#### Required work
Starting from the first line, transcribe the whole listing exactly.

───── Data extract ─────

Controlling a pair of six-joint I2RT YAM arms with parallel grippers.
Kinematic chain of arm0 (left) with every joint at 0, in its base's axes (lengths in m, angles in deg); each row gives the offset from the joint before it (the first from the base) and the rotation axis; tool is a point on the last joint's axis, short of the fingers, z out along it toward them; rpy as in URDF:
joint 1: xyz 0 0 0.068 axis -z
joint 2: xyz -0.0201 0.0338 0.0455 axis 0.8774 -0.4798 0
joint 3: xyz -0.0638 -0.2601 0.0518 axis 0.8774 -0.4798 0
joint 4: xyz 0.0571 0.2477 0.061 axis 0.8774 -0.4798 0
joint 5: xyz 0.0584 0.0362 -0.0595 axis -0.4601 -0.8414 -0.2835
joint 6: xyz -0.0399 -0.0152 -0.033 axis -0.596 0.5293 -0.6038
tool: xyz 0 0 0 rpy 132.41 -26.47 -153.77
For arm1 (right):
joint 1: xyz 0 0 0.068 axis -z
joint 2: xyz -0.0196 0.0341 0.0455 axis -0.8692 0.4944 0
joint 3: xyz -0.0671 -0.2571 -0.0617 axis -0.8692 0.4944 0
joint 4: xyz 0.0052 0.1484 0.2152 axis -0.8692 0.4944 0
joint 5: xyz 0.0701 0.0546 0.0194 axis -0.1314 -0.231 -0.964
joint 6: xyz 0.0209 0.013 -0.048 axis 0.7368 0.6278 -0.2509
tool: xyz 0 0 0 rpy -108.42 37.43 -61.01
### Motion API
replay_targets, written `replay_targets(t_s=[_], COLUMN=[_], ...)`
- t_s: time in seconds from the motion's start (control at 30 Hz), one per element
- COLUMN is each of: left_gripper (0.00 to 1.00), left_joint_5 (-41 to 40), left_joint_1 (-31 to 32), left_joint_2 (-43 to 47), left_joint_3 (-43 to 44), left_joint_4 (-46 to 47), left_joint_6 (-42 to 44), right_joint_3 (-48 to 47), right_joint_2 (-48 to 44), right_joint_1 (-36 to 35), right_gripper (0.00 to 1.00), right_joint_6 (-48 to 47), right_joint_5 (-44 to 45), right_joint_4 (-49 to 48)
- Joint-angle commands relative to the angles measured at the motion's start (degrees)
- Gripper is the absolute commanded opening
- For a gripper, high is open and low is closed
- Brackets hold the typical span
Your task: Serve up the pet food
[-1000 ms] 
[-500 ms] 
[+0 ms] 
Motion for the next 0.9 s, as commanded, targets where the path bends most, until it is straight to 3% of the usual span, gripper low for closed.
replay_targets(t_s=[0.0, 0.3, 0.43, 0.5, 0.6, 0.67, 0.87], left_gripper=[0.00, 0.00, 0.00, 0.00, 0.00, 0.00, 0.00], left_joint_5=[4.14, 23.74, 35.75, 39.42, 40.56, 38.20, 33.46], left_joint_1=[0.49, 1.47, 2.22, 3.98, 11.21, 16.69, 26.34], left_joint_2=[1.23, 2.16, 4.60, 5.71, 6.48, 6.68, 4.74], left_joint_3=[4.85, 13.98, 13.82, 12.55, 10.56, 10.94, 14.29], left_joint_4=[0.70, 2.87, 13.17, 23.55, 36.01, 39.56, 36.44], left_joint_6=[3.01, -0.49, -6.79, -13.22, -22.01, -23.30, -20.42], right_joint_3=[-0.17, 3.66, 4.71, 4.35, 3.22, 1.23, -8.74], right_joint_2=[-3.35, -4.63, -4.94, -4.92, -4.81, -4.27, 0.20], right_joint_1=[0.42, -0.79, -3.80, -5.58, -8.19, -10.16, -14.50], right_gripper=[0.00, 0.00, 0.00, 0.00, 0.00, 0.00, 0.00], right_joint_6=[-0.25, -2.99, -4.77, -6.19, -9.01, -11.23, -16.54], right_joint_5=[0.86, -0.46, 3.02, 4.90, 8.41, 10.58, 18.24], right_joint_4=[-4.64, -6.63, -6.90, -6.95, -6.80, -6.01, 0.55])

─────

#### Solution
Controlling a pair of six-joint I2RT YAM arms with parallel grippers.
Kinematic chain of arm0 (left) with every joint at 0, in its base's axes (lengths in m, angles in deg); each row gives the offset from the joint before it (the first from the base) and the rotation axis; tool is a point on the last joint's axis, short of the fingers, z out along it toward them; rpy as in URDF:
joint 1: xyz 0 0 0.068 axis -z
joint 2: xyz -0.0201 0.0338 0.0455 axis 0.8774 -0.4798 0
joint 3: xyz -0.0638 -0.2601 0.0518 axis 0.8774 -0.4798 0
joint 4: xyz 0.0571 0.2477 0.061 axis 0.8774 -0.4798 0
joint 5: xyz 0.0584 0.0362 -0.0595 axis -0.4601 -0.8414 -0.2835
joint 6: xyz -0.0399 -0.0152 -0.033 axis -0.596 0.5293 -0.6038
tool: xyz 0 0 0 rpy 132.41 -26.47 -153.77
For arm1 (right):
joint 1: xyz 0 0 0.068 axis -z
joint 2: xyz -0.0196 0.0341 0.0455 axis -0.8692 0.4944 0
joint 3: xyz -0.0671 -0.2571 -0.0617 axis -0.8692 0.4944 0
joint 4: xyz 0.0052 0.1484 0.2152 axis -0.8692 0.4944 0
joint 5: xyz 0.0701 0.0546 0.0194 axis -0.1314 -0.231 -0.964
joint 6: xyz 0.0209 0.013 -0.048 axis 0.7368 0.6278 -0.2509
tool: xyz 0 0 0 rpy -108.42 37.43 -61.01
### Motion API
replay_targets, written `replay_targets(t_s=[_], COLUMN=[_], ...)`
- t_s: time in seconds from the motion's start (control at 30 Hz), one per element
- COLUMN is each of: left_gripper (0.00 to 1.00), left_joint_5 (-41 to 40), left_joint_1 (-31 to 32), left_joint_2 (-43 to 47), left_joint_3 (-43 to 44), left_joint_4 (-46 to 47), left_joint_6 (-42 to 44), right_joint_3 (-48 to 47), right_joint_2 (-48 to 44), right_joint_1 (-36 to 35), right_gripper (0.00 to 1.00), right_joint_6 (-48 to 47), right_joint_5 (-44 to 45), right_joint_4 (-49 to 48)
- Joint-angle commands relative to the angles measured at the motion's start (degrees)
- Gripper is the absolute commanded opening
- For a gripper, high is open and low is closed
- Brackets hold the typical span
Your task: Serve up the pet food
[-1000 ms] 
[-500 ms] 
[+0 ms] 
Motion for the next 0.9 s, as commanded, targets where the path bends most, until it is straight to 3% of the usual span, gripper low for closed.
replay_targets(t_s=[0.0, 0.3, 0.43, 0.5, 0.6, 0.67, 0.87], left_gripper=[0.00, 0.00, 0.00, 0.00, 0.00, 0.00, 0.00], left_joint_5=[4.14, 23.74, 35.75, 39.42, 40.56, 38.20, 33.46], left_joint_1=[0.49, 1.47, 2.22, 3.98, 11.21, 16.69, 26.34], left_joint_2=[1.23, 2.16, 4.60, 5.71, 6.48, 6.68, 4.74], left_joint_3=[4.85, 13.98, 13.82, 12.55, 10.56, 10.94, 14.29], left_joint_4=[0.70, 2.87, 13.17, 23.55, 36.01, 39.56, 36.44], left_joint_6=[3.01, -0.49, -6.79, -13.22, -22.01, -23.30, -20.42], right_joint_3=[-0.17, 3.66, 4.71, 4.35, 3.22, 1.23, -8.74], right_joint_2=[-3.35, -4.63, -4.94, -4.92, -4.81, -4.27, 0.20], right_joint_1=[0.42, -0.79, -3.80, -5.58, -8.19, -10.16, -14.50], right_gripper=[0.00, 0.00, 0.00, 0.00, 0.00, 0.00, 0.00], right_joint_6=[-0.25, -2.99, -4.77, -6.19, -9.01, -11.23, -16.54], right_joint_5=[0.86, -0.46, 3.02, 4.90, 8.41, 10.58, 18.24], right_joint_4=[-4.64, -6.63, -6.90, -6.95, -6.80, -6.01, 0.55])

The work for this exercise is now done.